_What you should do_
Return verbatim every line from the first line of the data below to the line that contains "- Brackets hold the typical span", inclusive, and no further.

● ● ●

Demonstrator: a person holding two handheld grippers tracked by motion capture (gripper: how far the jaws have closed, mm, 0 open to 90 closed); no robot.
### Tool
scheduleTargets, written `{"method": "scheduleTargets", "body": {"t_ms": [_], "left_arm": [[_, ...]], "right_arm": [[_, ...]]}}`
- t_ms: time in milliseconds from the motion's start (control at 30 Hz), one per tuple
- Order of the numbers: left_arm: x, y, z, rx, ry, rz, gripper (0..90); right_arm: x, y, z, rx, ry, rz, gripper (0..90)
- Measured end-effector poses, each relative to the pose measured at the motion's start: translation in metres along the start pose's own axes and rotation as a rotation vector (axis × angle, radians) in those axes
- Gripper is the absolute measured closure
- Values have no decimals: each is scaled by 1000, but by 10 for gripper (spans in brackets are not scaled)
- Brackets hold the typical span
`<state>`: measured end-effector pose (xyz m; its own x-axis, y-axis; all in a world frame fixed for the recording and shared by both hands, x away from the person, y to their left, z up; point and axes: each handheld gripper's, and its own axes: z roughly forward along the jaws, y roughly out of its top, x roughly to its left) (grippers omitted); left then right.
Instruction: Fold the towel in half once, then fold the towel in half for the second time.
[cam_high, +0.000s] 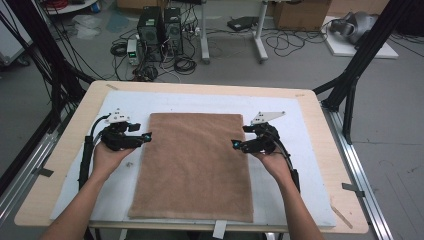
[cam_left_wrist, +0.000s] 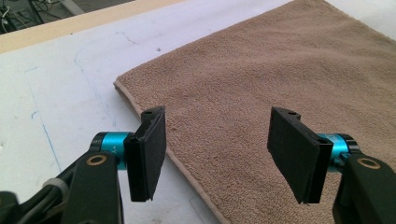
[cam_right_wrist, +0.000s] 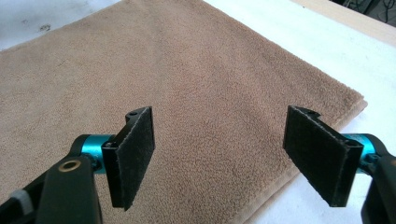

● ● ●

_Solved exercise_
Demonstrator: a person holding two handheld grippers tracked by motion capture (gripper: how far the jaws have closed, mm, 0 open to 90 closed); no robot.
### Tool
scheduleTargets, written `{"method": "scheduleTargets", "body": {"t_ms": [_], "left_arm": [[_, ...]], "right_arm": [[_, ...]]}}`
- t_ms: time in milliseconds from the motion's start (control at 30 Hz), one per tuple
- Order of the numbers: left_arm: x, y, z, rx, ry, rz, gripper (0..90); right_arm: x, y, z, rx, ry, rz, gripper (0..90)
- Measured end-effector poses, each relative to the pose measured at the motion's start: translation in metres along the start pose's own axes and rotation as a rotation vector (axis × angle, radians) in those axes
- Gripper is the absolute measured closure
- Values have no decimals: each is scaled by 1000, but by 10 for gripper (spans in brackets are not scaled)
- Brackets hold the typical span

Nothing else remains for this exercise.